=== Work to complete ===
Within the listing below, the lines to output run from the one containing "(187, 153) to (143, 167): 11" through the one containing "(204, 125): 139"; copy them exactly and nothing else.

_ _ _ _

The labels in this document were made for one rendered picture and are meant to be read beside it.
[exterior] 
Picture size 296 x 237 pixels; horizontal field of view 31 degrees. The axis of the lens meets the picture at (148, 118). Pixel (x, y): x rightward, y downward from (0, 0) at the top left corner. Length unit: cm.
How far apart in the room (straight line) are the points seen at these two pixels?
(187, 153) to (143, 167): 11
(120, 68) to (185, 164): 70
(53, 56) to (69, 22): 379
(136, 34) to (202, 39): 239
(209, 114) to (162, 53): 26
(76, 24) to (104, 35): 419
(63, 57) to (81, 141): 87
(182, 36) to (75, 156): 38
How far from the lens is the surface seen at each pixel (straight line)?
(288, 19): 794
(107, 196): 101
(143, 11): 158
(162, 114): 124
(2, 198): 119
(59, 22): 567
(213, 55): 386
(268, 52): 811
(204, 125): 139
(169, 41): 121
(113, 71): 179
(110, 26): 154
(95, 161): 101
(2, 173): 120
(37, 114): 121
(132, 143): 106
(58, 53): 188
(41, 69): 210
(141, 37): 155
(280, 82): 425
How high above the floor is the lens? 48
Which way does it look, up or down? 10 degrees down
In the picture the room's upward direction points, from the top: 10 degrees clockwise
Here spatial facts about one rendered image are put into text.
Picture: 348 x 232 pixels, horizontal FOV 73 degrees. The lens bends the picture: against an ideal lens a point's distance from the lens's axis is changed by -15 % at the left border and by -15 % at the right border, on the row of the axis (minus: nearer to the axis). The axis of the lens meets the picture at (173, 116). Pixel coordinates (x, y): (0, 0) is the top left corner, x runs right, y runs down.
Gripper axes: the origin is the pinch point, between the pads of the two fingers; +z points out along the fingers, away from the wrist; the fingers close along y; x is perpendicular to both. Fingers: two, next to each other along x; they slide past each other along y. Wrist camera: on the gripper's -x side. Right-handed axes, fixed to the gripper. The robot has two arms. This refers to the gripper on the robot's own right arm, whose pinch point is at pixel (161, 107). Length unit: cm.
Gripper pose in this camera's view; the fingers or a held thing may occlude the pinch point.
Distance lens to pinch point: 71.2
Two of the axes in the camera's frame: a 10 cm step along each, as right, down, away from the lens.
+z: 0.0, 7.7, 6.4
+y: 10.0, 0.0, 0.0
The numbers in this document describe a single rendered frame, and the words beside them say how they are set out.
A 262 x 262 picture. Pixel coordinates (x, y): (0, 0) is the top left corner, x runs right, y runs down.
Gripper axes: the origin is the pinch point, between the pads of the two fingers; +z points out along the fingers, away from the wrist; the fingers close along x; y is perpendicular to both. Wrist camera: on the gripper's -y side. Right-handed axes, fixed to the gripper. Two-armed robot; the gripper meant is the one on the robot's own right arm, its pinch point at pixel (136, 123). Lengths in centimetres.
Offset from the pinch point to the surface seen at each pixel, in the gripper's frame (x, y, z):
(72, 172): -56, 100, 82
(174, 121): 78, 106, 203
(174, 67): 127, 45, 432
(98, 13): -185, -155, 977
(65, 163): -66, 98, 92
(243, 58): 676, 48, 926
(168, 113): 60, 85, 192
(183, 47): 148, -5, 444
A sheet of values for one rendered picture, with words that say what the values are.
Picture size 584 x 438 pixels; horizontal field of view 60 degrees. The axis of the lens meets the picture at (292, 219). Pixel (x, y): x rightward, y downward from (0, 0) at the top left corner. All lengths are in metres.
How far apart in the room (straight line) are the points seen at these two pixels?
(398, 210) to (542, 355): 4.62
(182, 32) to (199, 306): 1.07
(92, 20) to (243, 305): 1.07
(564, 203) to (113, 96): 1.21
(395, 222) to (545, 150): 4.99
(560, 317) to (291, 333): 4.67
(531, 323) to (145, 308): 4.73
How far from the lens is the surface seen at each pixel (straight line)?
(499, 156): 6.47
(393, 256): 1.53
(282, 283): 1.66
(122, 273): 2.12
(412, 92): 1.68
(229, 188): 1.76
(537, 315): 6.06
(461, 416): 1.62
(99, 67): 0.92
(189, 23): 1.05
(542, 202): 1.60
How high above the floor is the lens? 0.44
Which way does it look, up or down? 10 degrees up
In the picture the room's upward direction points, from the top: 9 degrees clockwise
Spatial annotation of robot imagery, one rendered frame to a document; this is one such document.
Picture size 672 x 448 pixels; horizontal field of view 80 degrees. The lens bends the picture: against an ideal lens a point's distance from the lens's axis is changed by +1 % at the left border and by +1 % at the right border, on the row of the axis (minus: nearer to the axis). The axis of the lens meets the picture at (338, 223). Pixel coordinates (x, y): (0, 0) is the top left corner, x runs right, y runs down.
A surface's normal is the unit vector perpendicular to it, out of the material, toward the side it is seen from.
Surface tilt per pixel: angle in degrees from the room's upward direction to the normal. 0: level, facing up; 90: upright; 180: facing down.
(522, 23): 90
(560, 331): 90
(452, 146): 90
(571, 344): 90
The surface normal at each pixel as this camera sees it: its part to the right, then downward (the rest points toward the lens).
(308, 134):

_ _ _ _

=== Your response ===
(187, 153) to (143, 167): 11
(120, 68) to (185, 164): 70
(53, 56) to (69, 22): 379
(136, 34) to (202, 39): 239
(209, 114) to (162, 53): 26
(76, 24) to (104, 35): 419
(63, 57) to (81, 141): 87
(182, 36) to (75, 156): 38
How far from the lens is the surface seen at each pixel (straight line)?
(288, 19): 794
(107, 196): 101
(143, 11): 158
(162, 114): 124
(2, 198): 119
(59, 22): 567
(213, 55): 386
(268, 52): 811
(204, 125): 139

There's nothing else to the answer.